• _To do_: From the listing below, retype exactly the line holding "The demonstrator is", the line holding "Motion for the", and the lines between them; skip everything else.

•••••

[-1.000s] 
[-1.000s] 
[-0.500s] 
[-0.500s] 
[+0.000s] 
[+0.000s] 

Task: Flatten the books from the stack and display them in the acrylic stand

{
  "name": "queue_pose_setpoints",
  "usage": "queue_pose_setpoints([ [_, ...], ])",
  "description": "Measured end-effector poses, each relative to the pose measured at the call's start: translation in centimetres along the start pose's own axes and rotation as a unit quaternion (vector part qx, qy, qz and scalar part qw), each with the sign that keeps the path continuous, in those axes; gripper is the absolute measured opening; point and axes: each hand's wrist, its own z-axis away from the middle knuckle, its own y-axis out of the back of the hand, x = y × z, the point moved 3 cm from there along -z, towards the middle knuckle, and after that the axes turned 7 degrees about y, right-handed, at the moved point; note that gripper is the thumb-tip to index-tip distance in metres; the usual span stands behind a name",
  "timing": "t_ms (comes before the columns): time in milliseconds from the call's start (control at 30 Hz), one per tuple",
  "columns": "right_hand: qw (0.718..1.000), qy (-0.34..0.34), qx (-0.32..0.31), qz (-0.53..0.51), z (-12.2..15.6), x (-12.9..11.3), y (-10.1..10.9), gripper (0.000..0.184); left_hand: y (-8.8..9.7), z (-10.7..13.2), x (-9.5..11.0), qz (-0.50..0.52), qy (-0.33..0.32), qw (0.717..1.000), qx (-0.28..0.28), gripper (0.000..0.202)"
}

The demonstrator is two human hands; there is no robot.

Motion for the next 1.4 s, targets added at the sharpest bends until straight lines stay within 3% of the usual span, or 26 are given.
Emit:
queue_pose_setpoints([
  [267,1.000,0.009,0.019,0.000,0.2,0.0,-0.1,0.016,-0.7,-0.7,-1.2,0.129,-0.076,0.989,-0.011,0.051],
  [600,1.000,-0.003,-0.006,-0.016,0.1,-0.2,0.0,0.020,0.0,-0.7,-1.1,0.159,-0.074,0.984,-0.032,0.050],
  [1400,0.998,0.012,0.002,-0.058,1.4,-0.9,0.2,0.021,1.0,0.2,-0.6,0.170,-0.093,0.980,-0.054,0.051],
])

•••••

• _Response area_:
The demonstrator is two human hands; there is no robot.

Motion for the next 1.4 s, targets added at the sharpest bends until straight lines stay within 3% of the usual span, or 26 are given.

What was asked for in the exercise is now done.